Kerrigan's voman look one de oder in de face. Look mean lak' de devil, dem vomans! I dunno, but I tink dey up to no good, dem crowd. If I no have to stay for _docteur_ I go right back qvick. D'ye tink dey vant ter bodder Hugo, or de lady, Stefan?"

The latter swore again.

"If dey bodder 'em I tvists all dere necks like chickens, I tank," he cried, excitedly. "How long ago did they leave?"

"Vell, most a h'our, now, I tink, and dem's Kerrigan's horses, as is five year olds an' stronk lak' de devil. Dey run good on de five-mile flat, dey do, sure, an' odder places vhere snow is pack nice."

This time Stefan didn't answer. He shouted at his team, that started on the run, but Zeb Foraker's St. Bernard, who could lick any dog in Carcajou singly, chanced to leap over the garden fence and come at them. In a moment a half dozen dogs were piled up in a fight. Stefan stepped into the snarl. A moment later he had the biggest animal, that was supposed to weigh close to two hundred, by the tail. With a wonderful heave he lifted it up and swung it over his master's fence into a leafless copper beach that graced the plot, whence the animal fell to the ground, looking dazed. It took several minutes to straighten out the tangled traces and the leader was hopelessly lame.
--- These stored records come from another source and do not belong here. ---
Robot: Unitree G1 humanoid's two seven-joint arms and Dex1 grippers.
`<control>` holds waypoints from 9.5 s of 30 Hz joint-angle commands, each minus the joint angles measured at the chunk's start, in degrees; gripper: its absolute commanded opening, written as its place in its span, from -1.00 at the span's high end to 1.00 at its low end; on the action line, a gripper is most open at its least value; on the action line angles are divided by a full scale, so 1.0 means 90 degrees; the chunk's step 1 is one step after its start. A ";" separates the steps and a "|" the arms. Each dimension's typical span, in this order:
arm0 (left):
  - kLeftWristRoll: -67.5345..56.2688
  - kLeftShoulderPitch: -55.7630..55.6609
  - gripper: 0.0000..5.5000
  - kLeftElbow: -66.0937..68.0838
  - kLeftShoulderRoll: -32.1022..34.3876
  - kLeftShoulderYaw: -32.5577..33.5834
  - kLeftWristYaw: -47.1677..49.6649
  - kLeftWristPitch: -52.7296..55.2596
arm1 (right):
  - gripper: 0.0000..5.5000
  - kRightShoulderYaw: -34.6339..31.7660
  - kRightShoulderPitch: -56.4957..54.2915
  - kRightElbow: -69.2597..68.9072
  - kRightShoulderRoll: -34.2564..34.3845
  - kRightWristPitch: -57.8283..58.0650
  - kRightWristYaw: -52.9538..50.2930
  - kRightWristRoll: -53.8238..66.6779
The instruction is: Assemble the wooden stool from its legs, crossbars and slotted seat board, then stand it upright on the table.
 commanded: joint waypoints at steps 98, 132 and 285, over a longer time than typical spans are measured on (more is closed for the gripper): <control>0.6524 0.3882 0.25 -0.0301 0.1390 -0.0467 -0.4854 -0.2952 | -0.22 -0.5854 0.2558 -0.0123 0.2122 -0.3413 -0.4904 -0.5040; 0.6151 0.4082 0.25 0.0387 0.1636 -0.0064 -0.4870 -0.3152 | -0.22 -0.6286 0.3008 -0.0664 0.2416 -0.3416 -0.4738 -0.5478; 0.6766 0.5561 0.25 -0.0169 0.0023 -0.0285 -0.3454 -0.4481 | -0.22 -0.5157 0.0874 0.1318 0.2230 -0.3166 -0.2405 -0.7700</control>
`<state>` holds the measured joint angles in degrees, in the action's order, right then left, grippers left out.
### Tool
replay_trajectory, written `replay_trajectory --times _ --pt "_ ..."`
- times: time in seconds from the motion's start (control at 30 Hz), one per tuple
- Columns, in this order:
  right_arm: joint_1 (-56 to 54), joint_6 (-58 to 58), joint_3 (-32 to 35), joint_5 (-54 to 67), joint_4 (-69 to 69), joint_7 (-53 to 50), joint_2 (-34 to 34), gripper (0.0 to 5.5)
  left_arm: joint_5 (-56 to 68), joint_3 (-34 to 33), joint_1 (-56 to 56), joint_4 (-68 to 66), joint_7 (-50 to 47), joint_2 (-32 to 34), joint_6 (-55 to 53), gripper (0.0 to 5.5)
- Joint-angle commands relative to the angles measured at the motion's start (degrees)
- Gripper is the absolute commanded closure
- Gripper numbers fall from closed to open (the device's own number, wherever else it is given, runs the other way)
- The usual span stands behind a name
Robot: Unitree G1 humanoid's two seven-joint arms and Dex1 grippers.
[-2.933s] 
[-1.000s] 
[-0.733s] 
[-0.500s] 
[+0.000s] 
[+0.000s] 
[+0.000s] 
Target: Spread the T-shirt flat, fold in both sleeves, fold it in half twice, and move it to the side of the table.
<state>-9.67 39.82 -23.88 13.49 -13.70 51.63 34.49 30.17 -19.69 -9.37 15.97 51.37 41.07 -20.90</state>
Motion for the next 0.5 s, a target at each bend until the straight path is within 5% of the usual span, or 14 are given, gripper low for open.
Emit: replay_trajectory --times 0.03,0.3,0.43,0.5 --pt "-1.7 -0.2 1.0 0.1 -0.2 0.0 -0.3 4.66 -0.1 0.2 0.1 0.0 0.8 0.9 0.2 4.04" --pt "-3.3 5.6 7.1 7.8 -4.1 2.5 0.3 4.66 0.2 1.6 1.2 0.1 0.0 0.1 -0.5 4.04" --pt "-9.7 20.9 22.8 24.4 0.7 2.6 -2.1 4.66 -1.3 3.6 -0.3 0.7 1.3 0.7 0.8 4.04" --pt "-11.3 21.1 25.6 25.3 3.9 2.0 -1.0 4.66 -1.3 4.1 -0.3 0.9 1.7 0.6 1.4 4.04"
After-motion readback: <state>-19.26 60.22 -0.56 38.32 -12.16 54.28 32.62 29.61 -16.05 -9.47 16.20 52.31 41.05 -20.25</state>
He had to be taken out and left at home. All the time Stefan's language brought scared faces to the windows of neighboring shacks. It was a good thing, probably, that few people in Carcajou understood Swedish. Still, from the sound of it they judged that it must be something pretty bad. Finally he was off again, lacking the smartest animal in his team. The others, however, probably considered that this was no occasion for further bad behavior and old Jennie, mother of three of the bunch, led it without making any serious mistakes.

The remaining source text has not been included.